Philippe Torreton (born 13 October 1965) is a French actor.

Life and career
Born in Rouen, to a teacher mother, and filling station attendant father, Torreton grew up in a suburb of the city. A student at the lycée Val de Seine de Grand-Quevilly, he discovered there a certain liking for the theater that he nurtured, thanks to his teachers, - he often cites one in particular, - M.Désir. A student of CNSAD, he would return there, this time as a teacher, in October 2008.

Torreton entered the Comédie-Française in 1990 as a pensionnaire (salaried actor having no share in the profits) and  became a sociétaire (shareholding member of the Comédie-Française) in 1994. He left in 1999 having played many prestigious roles including Scapin, Lorenzaccio, Hamlet, Henry V, Tartuffe.
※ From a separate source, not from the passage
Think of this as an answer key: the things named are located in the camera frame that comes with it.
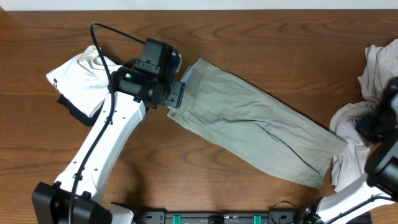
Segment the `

He played Capitaine Conan in the film of the same name, directed by  Bertrand Tavernier, based on a little-known incident from the time of the First World War, and for which he won the César Award for Best Actor 1997. And, a politically committed actor, he played the role of the principal of a primary school confronted with social problems in Ça commence aujourd'hui, again directed by Tavernier, in 1998.

He was elected in the Municipal council of the 9th arrondissement of Paris.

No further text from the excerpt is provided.